A Message from the WHO

A Message from the WHO

May 15, 2022

Greetings, injection lovers! We at the WHO want you to get to know us better and learn what we have planned for your future. No, we’re not the rock band who sang “Meet the new boss, same as the old boss!” We’re the World Health Organization, and you can tell from our name that we would be much better than the old boss, because we care so much about the health of everybody in the world!

Now, you may have heard that our Fearless Leader was a bigwig in an Ethiopian terrorist organization. But he’s totally reformed! He’s a good guy now! So forget his past and trust what he says.

For years we’ve been trying to implement a world government of unelected bureaucrats, under the guise of nice things like “health”, and “fairness”, and “sustainability”. You couldn’t possibly object to things like that, could you?

Our real mission is total control of the world’s population. Some of the things we’d like to do is to get all the countries in the world to bow down to our every edict. If we say there’s some new deadly threat, like the Worst Disease Ever from the last two years, we want everybody to shut down their small businesses, stay at home, do all their socializing and shopping online, undergo lots of useless medical testing, and take whatever experimental injections we specify.

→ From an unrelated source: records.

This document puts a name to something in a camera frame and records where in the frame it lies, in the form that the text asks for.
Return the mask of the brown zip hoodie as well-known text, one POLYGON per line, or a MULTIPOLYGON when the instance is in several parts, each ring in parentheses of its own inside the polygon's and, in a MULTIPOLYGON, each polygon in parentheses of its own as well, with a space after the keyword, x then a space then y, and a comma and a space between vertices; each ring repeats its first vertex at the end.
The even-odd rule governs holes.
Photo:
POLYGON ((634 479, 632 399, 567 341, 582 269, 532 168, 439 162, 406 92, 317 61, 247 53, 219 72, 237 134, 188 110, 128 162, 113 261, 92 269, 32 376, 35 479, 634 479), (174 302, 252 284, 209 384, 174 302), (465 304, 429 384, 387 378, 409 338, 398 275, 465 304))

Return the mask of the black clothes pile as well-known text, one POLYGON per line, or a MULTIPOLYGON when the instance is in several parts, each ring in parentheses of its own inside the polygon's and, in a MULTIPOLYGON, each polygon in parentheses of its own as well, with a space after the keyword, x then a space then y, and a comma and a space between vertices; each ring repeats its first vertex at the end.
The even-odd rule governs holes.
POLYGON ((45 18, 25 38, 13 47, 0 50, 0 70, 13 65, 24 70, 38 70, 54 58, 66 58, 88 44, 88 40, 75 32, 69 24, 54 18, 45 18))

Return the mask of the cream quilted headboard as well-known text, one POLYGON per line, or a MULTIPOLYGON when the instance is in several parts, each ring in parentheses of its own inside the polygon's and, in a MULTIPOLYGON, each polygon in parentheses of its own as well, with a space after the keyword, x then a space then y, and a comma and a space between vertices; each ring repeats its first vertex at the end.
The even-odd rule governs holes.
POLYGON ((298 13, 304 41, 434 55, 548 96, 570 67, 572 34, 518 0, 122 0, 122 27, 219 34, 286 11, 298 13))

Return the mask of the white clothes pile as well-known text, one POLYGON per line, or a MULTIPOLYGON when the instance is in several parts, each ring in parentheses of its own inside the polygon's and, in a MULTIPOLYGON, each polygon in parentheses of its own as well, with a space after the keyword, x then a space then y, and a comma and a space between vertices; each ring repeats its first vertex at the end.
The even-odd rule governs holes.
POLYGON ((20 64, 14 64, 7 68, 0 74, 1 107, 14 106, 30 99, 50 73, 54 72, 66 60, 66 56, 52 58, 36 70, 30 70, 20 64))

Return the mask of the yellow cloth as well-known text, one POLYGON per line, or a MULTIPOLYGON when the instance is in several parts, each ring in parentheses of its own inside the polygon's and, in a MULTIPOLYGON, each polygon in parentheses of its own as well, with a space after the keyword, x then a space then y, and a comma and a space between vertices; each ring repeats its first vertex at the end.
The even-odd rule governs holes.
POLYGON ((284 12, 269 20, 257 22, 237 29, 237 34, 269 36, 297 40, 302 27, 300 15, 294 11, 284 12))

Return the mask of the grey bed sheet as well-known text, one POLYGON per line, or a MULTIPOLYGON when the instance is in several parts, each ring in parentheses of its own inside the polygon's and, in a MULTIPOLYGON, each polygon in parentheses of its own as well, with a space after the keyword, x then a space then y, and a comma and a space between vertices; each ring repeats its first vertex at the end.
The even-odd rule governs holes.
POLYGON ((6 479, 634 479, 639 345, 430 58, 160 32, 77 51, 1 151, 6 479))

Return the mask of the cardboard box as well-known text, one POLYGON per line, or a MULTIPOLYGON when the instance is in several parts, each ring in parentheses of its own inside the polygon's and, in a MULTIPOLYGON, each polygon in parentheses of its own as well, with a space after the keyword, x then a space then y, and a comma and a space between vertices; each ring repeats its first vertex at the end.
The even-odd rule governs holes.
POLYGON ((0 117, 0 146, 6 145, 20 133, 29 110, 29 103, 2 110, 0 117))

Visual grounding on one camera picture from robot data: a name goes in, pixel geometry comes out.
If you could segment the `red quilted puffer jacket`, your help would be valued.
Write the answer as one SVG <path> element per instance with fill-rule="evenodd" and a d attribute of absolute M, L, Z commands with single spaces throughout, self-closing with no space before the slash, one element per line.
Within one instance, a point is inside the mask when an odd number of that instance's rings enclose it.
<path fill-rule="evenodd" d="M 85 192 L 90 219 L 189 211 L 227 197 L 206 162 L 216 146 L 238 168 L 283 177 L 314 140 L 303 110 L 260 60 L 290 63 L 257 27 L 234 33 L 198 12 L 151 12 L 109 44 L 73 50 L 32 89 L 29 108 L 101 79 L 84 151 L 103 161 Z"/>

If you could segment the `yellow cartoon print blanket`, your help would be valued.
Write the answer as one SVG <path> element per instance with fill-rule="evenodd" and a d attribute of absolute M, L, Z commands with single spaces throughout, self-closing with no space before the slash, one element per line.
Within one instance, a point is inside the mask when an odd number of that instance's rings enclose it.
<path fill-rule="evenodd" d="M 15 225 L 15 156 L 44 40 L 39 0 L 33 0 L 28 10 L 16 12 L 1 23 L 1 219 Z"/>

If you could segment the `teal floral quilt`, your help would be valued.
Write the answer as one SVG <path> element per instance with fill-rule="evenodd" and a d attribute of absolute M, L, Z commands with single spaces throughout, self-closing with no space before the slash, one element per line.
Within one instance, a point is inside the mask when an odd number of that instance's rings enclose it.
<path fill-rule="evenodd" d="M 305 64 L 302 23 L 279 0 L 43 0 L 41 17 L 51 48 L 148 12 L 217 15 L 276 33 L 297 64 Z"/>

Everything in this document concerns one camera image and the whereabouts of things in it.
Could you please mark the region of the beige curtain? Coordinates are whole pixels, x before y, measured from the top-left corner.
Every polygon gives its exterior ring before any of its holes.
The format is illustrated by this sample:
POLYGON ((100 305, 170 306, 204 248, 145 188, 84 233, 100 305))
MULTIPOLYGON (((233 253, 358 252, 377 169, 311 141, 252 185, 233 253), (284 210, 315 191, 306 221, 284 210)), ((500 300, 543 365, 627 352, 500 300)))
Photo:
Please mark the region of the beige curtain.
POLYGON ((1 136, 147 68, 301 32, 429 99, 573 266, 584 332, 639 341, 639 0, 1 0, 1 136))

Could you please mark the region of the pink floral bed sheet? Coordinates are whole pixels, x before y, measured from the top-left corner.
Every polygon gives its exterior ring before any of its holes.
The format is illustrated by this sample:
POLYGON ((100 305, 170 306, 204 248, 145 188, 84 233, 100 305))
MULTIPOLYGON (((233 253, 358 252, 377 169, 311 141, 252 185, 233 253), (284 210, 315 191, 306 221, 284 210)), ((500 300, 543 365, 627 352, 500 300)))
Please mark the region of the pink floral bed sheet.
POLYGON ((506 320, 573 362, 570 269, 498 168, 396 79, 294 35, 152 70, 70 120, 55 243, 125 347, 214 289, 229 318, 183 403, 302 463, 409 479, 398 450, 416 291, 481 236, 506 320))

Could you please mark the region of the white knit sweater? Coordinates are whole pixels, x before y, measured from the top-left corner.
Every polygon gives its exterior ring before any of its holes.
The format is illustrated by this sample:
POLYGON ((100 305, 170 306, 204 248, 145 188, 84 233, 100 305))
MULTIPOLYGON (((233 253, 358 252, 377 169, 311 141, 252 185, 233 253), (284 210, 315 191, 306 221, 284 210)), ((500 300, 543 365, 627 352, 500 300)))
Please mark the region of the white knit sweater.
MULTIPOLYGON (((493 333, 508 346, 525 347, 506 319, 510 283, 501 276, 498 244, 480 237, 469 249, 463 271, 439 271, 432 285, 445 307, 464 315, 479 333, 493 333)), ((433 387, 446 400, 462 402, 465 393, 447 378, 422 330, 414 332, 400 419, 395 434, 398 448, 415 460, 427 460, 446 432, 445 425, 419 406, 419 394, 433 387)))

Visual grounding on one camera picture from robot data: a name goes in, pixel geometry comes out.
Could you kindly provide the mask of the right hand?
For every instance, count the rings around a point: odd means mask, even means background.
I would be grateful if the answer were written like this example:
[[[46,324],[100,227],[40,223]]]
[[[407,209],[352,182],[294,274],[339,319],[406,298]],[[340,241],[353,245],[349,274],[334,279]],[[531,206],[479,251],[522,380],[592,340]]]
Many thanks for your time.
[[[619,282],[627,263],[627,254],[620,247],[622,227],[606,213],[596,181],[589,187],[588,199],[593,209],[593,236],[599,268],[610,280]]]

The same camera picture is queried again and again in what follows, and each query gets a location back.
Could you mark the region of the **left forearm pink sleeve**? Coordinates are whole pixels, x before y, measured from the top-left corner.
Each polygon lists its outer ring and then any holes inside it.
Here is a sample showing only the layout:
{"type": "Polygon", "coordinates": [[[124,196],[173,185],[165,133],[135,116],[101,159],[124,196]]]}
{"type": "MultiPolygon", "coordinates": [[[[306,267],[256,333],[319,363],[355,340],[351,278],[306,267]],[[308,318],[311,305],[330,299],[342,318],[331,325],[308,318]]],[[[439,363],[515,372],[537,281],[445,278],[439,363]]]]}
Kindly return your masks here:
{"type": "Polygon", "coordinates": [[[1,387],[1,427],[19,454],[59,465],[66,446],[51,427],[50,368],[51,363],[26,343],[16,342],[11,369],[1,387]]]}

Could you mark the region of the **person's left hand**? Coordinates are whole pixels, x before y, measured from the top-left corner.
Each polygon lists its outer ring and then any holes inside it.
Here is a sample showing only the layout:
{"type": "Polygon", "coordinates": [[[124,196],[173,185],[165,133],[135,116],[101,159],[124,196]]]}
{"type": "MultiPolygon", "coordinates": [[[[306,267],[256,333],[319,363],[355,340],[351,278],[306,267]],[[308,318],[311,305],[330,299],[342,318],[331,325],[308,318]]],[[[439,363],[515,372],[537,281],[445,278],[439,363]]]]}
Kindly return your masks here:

Why do we want these great things? Because we care about you, right? Ha ha, fooled you! That’s just what we get the media to tell you so you’ll submit to our control. Our real goal is to make the super-rich even richer and impoverish the rest of you useless eaters. Just look at the last two years, when we scared you with the Worst Disease Ever. People like our buddies Bill Gates and Jeff Bezos got even richer, while you had to stay home, lose your jobs and businesses, and cower in fear. We had to do this because with the impending collapse of the financial house of cards, the super-rich were in danger of losing some of their money. We couldn’t let that happen! So we needed to shut down a bunch of the economy, and transfer the bits that we shut down to the super-rich.

The problem with the Worst Disease Ever of the last two years is that we didn’t have all of our ducks in a row. Some countries did everything we told them to, but others, like that pesky Sweden, hardly did anything we wanted. Plus we didn’t have all of the surveillance infrastructure in place to implement world-wide social control systems, like vaccine passports. That’s a huge problem, because it exposes the fact that everything we recommended actually failed, and in fact made things worse. We need 100% compliance so that nobody will know how much better things would be without us.

So now we’re working on getting all the countries of the world to sign on to new agreements with us. These agreements will, we hope, force the entire planet to comply with our edicts the next time we scare you with some new scary threat. That means no more injection hesitation, you despicable anti-vaxxers! You’ll be brought under our control via vaccine passports the next time, and you’ll be happy, because you’ll be loved and appreciated by all the friends and relatives who called you a granny-killing psychopath last year.

So that’s our plan for your future. We know you’ll like it, because we’ve gotten you to be so terrified that you’ll comply with anything we want you to do in the future.